To understand this reversal, let us turn to an unlikely source: Cold War-era theories of knowledge production. Specifically, it looks at what scholar Jon Solomon calls the “feedback loop”model, developed by political scientist Lucian Pye in 1962.2 Pye was a key architect of modernization theory. He envisioned a managed circuit for knowledge and governance: Western experts (area studies specialists) transmitted theories of modernization to postcolonial societies, then monitored reactions and used that feedback to refine strategies for integrating these societies into a U.S.-led world order.3 This loop was not neutral. Its purpose was to replace political questions about sovereignty and economic exploitation with psychological questions about stable identity, thereby managing global order under American hegemony.

Why use a sixty-year-old Cold War framework to analyze contemporary Chinese internet culture? The answer is not because Chinese web culture inherits this Cold War structure. Rather, it is because the structural logic of Pye’s loop—a managed circuit of cultural transmission—provides a perfect inverse for understanding what is new and different about Chinese web culture. By comparing the old circuit and the new circuit across the same set of dimensions, we can see precisely how Chinese digital culture challenges older hierarchies of knowledge. The theory serves as a measuring stick, not a genealogy. Now we need to perform what might be called a “conceptual rewrite”: it extracts the feedback loop from its specific Cold War content (the discourse of modernization) and repurposes its structural logic as an analytical tool. The comparison happens across five dimensions: directionality (which way does culture flow), mediating agents (who controls the pipeline), content nature (what kind of material is being transmitted), control logic (what rules govern the circuit), and identity production (what kinds of selves does the circuit create). Let us walk through each dimension using concrete examples from Chinese web novels and digital games.

Let us begin with directionality. In Pye’s model, knowledge flows from West to non-West.4 The direction carries an implicit claim: modernity itself originated in the West and must be diffused outward. But Chinese web novels reverse this flow to some extent. Take xianxia (immortal hero) novels, a popular subgenre of Chinese web fiction. A typical xianxia novel follows a protagonist who begins as a weak outsider, discovers hidden potential, and progresses through stages of cultivation—Qi Condensation, Foundation Establishment, Core Formation, Nascent Soul—each requiring meditation, combat, and moral insight. These stages are not arbitrary game mechanics; they derive from Daoist internal alchemy traditions dating back centuries. I Shall Seal the Heavens, one of the most translated xianxia novels, follows Meng Hao as he navigates this hierarchical power system. The narrative template flows from China to global audiences in North America, Europe, and Southeast Asia. A reader in Texas or Toronto encounters a cultural imagination that does not position the West as origin or arbiter. The directionality itself becomes a quiet challenge to epistemic authority.

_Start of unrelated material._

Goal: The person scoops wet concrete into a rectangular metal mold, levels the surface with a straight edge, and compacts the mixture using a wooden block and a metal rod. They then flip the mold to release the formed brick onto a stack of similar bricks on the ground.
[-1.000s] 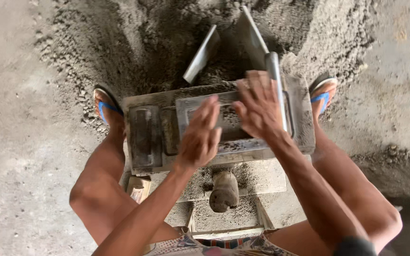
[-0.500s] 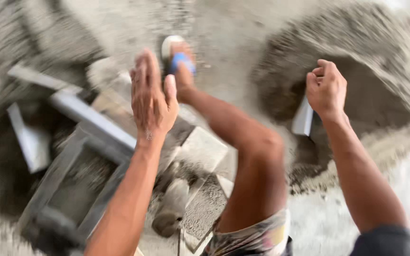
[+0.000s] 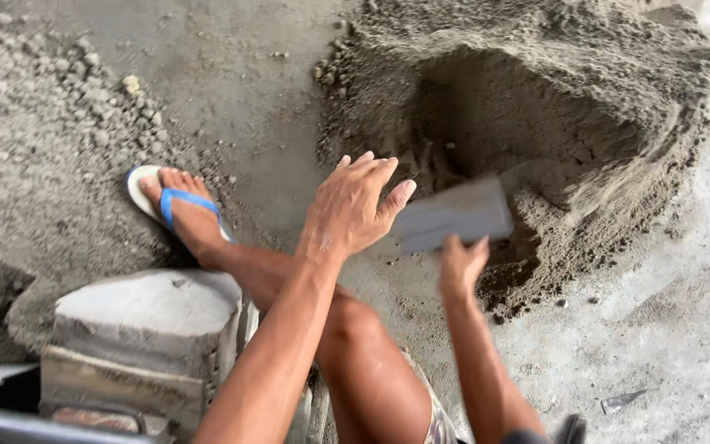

Next, consider the mediating agents. Pye’s loop relied on area studies experts—university-based scholars who translated, interpreted, and validated knowledge about “foreign”cultures for Western audiences.5These experts held institutional authority backed by government funding and academic credentials. Against this, the circulation of Chinese web novels and games creates what we might call a “digital loop”—a very different kind of circuit. In this loop, these experts are displaced by a different set of intermediaries. First, commercial translation platforms like Webnovel (owned by China’s Tencent) operate on a for-profit model: readers unlock chapters through subscription fees or by watching advertisements. Second, recommendation algorithms dictate visibility based on user data. If you read one cultivation novel, the platform suggests similar titles—not because of any geopolitical script but because engagement metrics predict your continued attention. Third, volunteer fan communities on Reddit and Discord translate, promote, and discuss content, often racing to release chapters before official translations. These agents respond to market signals and community enthusiasm, not to institutional mandates about what counts as valuable cultural knowledge. The gatekeeper shifts from the area studies expert to algorithm and passionate fans.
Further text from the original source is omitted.